This research analyses the significance of air extractor on car door closing effort, especially within the context of highly sealed cabins. The goal is to measure their effectiveness in lowering pressure-induced resistance, study how cut-out cross section and location affect performance, and its contribution to vehicle premium feel. Current vehicle design trends prioritize airtight cabin sealing for improving aerodynamic efficiency, NVH performance. This causes a problem in door closing operation. Air trapped while closing door creates transient pressure pulses. This pressure surge creates immediate discomfort to user i.e., Popping in Ears and requires high door closing force, and long-term durability problems in hinges and seals. In properly sealed cabins, air pressure resistance can contribute to 25% to 40% of total door closing force.
Air extractors, which are usually installed in the rear quarter panels or behind rear bumpers, serve as pressure relief valves, allowing for smoother airflow out of the cabin during such incidents. This passive system lowers door-closing effort, improves occupant experience, and safeguard structural components.
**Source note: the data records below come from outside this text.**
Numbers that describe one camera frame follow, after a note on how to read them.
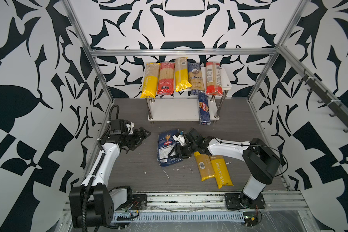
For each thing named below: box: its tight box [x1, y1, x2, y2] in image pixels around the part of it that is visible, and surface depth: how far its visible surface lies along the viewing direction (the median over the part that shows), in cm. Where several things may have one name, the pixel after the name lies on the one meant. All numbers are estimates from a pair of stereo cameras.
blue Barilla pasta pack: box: [157, 129, 183, 168], surface depth 84 cm
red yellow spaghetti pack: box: [157, 61, 175, 96], surface depth 80 cm
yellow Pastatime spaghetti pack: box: [209, 155, 234, 189], surface depth 84 cm
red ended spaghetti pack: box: [205, 61, 224, 96], surface depth 80 cm
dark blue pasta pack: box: [193, 89, 212, 126], surface depth 101 cm
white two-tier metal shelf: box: [141, 66, 232, 125], surface depth 84 cm
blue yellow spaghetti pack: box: [187, 62, 205, 92], surface depth 81 cm
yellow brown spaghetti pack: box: [174, 57, 193, 92], surface depth 82 cm
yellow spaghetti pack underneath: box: [140, 62, 161, 99], surface depth 79 cm
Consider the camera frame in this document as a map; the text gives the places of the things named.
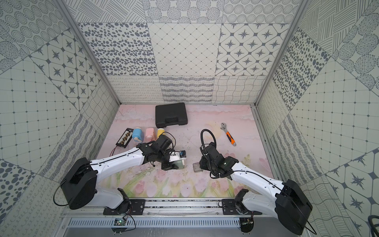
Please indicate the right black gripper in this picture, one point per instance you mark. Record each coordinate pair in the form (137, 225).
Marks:
(203, 163)

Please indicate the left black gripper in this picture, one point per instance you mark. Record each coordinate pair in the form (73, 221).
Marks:
(169, 165)

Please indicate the grey transparent tray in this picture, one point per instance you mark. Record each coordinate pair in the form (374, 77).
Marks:
(196, 167)

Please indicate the pink pencil sharpener front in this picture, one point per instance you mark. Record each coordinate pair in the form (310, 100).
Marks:
(150, 134)

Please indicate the yellow pencil sharpener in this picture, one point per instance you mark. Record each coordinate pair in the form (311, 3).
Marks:
(160, 131)

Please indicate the blue pencil sharpener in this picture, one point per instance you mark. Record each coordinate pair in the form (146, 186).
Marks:
(138, 135)

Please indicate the green pencil sharpener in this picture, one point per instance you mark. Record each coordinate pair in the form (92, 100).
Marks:
(180, 163)

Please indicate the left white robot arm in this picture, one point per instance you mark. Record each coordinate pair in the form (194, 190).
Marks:
(81, 187)

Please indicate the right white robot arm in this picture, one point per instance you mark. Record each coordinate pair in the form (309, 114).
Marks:
(284, 201)

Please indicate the black charging board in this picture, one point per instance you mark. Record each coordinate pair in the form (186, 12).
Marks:
(125, 138)

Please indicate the black plastic tool case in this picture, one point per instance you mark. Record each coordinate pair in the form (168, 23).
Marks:
(171, 114)

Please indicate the orange handled adjustable wrench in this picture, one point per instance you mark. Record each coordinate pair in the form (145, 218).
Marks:
(224, 128)

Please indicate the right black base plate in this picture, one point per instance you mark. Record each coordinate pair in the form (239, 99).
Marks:
(232, 207)

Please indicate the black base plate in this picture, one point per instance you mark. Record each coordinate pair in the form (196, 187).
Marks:
(232, 207)
(133, 207)

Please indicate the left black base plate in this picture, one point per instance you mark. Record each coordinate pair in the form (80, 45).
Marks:
(133, 207)

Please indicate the aluminium mounting rail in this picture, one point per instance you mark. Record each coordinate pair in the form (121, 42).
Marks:
(167, 213)

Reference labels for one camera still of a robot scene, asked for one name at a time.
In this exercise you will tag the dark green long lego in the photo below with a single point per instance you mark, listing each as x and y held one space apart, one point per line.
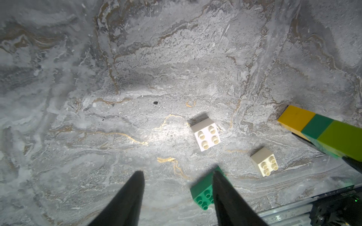
316 126
202 191

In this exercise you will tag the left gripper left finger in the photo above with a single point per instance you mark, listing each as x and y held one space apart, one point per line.
124 208

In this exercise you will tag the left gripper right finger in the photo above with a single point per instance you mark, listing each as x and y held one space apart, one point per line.
231 208

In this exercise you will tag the white lego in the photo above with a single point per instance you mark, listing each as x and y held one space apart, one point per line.
206 134

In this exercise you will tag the aluminium front rail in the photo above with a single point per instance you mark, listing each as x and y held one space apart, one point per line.
288 215

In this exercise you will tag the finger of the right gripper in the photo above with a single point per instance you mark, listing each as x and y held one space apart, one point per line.
353 163

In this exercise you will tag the cream lego lower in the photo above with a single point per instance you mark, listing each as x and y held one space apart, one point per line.
264 162

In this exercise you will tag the lime lego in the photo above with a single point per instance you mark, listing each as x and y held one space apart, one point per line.
342 139

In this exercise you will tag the yellow lego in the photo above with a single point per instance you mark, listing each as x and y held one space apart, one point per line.
295 119

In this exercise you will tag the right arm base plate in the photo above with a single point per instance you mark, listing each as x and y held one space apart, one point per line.
341 207

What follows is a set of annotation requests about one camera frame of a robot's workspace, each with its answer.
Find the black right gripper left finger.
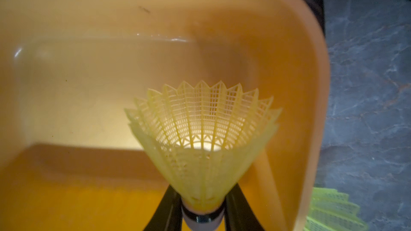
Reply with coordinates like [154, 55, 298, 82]
[144, 185, 182, 231]

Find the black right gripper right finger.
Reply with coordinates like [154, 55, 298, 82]
[224, 184, 264, 231]

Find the yellow shuttlecock two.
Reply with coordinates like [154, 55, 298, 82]
[125, 81, 281, 231]

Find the yellow shuttlecock one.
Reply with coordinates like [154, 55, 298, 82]
[304, 187, 369, 231]

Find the yellow plastic storage box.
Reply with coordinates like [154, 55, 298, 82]
[1, 0, 330, 231]

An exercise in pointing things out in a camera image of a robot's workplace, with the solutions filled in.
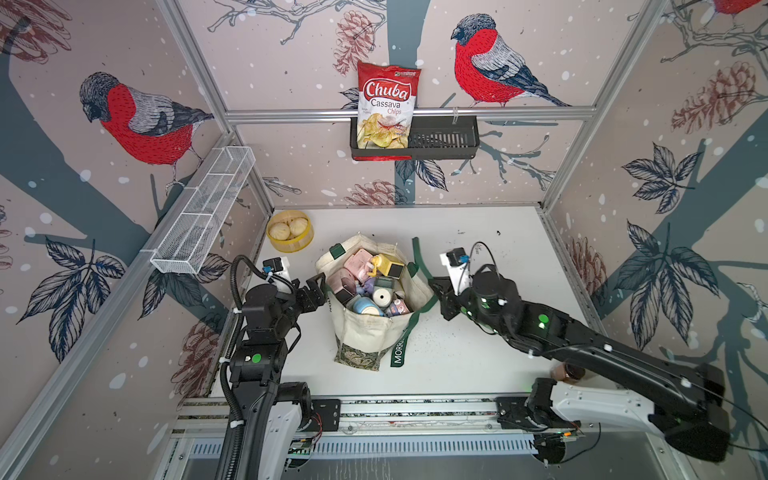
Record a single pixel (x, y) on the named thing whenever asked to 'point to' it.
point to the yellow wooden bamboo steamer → (302, 231)
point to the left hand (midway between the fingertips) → (316, 271)
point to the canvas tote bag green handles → (362, 342)
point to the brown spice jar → (568, 372)
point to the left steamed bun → (280, 231)
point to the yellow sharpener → (382, 265)
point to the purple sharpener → (369, 285)
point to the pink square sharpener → (357, 264)
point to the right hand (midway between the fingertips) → (427, 279)
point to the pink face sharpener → (402, 308)
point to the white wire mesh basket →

A combination of experimental tests, computational fluid dynamics (CFD) simulations, and real-world validations was employed to assess various air extractor configurations. Extractor size, location, flap design, and sealing levels of the vehicle were varied. Cabin pressure behavior and door closing force were tested under controlled and dynamic conditions. Comparative studies were also conducted across vehicle segments, including electric vehicles with high sealing requirements. Through these factors, this paper gives a holistic view to improve overall user experience as well as help to aligned with industry standards. The results have been backed with case studies as well as with simulation analysis to properly optimize the extractor design for new vehicles.